Daly wanted wage support and tax cuts From the government package announced on Monday.

Down Tennyson Street, Rachel Harvey, owner of Bloom Bouquet, mourns the loss of business on Valentine’s Day because of Cyclone Gabriel.

“It hit us on the busiest day of the year, so we lost quite a bit of inventory,” Harvey said.

“We also source locally as much as possible, so we are still investigating what we can get from local producers. [and] how they are going, how they are living. ”

The flower shop remained closed while Harvey tried to source fresh flowers. She was working at her laptop in a store with almost nothing. It was usually filled with bright colors and strong scents.

“We’re just trying to have some kind of communication with our customers to let people know what’s going on,” Harvey said.

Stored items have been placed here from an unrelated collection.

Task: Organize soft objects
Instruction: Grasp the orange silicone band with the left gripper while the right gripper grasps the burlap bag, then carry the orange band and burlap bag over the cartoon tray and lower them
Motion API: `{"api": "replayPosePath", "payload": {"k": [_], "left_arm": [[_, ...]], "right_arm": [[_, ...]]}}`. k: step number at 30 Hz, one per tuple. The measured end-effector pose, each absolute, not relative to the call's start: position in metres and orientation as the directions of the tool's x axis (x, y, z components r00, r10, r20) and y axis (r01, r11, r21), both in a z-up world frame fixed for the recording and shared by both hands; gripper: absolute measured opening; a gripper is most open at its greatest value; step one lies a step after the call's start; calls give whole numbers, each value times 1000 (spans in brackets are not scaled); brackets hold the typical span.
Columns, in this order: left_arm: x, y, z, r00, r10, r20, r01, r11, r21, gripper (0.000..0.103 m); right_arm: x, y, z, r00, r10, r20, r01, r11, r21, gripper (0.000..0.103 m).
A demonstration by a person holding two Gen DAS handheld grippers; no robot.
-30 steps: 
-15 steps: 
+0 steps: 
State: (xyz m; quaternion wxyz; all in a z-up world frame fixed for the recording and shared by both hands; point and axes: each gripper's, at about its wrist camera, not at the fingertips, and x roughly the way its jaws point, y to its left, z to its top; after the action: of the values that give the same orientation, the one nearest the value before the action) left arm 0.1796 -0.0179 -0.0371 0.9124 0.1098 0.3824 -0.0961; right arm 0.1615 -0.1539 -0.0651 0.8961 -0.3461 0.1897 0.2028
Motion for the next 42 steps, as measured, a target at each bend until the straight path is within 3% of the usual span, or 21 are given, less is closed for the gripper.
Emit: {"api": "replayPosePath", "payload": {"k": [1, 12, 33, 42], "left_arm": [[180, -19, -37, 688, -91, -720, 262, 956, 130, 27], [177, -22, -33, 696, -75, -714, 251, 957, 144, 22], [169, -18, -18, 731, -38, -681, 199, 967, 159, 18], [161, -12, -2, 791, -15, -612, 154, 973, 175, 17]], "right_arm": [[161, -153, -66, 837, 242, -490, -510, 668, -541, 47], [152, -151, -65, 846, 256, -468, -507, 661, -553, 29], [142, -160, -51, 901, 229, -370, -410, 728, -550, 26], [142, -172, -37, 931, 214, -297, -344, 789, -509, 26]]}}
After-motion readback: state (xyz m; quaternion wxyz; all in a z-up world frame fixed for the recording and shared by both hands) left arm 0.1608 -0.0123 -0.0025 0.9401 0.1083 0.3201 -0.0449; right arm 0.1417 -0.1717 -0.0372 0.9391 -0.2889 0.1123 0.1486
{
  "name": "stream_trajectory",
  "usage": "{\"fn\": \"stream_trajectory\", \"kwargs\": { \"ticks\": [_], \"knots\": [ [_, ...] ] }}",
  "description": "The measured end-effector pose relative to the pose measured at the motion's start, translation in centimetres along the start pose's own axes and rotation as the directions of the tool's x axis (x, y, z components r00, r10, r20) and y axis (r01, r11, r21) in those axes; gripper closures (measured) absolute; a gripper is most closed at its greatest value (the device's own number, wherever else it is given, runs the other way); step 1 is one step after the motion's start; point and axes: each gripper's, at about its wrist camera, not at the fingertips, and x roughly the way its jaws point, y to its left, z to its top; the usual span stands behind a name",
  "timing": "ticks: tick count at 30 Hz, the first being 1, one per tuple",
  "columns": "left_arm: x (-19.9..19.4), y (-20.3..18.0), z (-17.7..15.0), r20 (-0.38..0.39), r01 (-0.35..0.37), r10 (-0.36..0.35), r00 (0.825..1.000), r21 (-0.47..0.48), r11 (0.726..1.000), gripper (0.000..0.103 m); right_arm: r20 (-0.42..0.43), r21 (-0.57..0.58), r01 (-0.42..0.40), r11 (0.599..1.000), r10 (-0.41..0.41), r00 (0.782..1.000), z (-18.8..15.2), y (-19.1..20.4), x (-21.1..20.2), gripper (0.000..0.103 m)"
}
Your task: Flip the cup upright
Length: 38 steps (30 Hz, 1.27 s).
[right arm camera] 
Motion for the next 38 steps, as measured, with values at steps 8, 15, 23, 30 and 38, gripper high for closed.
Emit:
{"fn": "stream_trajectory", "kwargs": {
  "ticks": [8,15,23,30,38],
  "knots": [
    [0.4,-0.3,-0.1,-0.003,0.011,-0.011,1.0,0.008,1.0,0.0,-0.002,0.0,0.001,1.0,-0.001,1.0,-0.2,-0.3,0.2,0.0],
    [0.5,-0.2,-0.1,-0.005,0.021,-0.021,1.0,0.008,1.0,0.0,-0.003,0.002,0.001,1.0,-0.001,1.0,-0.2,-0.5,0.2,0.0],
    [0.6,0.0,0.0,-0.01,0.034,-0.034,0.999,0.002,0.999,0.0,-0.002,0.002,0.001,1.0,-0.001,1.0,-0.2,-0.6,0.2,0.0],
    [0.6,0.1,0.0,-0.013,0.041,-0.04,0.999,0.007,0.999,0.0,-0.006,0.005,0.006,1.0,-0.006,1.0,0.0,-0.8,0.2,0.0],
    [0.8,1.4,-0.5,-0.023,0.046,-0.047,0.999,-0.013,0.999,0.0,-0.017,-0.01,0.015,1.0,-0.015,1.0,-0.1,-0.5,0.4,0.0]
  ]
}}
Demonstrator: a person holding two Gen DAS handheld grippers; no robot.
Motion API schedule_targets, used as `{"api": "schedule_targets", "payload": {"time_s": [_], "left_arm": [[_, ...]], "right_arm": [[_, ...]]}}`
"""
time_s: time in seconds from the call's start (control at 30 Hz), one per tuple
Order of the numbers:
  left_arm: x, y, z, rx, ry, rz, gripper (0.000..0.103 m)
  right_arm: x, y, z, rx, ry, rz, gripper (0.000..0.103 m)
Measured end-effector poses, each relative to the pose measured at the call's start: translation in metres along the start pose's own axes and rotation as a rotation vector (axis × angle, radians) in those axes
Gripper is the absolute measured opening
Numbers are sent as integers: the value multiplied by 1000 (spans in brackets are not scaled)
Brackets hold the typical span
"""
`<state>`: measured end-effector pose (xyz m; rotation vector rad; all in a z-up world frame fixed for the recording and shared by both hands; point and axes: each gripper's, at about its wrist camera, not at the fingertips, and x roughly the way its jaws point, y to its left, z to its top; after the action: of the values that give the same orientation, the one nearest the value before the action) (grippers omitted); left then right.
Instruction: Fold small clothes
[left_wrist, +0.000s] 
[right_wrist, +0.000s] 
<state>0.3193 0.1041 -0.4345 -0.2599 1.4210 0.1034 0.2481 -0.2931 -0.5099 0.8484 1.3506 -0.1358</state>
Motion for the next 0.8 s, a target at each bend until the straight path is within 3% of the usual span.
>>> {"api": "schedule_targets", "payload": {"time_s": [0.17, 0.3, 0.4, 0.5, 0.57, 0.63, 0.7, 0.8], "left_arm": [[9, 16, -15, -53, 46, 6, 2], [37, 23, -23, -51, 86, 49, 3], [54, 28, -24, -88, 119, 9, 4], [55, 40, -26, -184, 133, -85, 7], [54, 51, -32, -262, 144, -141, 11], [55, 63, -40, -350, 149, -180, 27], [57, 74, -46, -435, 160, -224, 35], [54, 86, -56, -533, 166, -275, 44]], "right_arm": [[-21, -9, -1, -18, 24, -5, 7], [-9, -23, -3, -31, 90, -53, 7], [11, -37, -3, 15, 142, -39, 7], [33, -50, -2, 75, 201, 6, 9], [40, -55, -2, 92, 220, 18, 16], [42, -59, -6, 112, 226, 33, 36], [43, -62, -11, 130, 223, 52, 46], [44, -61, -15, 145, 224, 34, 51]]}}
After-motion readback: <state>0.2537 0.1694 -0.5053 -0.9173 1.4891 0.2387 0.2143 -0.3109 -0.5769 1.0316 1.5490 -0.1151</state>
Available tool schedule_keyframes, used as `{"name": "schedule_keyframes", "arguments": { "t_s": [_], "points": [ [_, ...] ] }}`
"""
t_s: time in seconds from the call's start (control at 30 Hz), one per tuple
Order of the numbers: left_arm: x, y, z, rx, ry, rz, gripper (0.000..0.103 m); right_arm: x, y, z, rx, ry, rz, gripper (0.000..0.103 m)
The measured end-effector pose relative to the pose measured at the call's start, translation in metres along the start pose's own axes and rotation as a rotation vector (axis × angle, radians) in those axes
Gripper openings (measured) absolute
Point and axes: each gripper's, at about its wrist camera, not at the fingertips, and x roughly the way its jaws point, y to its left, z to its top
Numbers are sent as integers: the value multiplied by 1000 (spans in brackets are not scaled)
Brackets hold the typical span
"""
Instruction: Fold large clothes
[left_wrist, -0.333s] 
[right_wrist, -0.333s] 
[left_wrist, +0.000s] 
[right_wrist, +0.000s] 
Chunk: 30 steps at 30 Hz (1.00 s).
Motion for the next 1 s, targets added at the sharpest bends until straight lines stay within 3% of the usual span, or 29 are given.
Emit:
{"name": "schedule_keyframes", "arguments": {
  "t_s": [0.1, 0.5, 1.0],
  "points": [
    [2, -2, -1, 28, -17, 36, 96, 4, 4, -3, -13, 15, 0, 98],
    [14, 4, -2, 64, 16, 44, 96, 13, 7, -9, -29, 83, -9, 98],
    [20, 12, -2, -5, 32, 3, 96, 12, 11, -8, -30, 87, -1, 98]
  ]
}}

“We still don’t have internet or power in our home. Luckily, power is back in the shop, so log on here, update your website, contact your customers, and let us know if we do so.” I just want you to know that I haven’t forgotten them.”

Rachel Harvey.

Rachel Harvey says she’s trying to reopen her flower shop as soon as possible.
photograph: RNZ / Jimmy Ellingham

Jordan Barraclough’s Esk Valley home was eroded by water, but on Monday morning he was cleaning up at his ice cream parlor and restaurant, Berry Tasty, in Bay View, north of Napier.

“When Cyclone Gabriel hit, we had to shut down completely because we lost power on Tuesday morning. We had to shut down and we couldn’t reopen,” Barraclough said.

“Obviously, there are seven staff members who are dependent on their work, so it’s more of a waiting game for them. “

While tidying up the walk-inchiller, he told RNZ that keeping busy helped him forget what had happened.

“I’m so busy right now that I don’t have time to think about it. See you later…”

“The worst thing is to sit down. When you sit down and relax, you start thinking about everything that really happened.

“The time will come when everything is back on track.”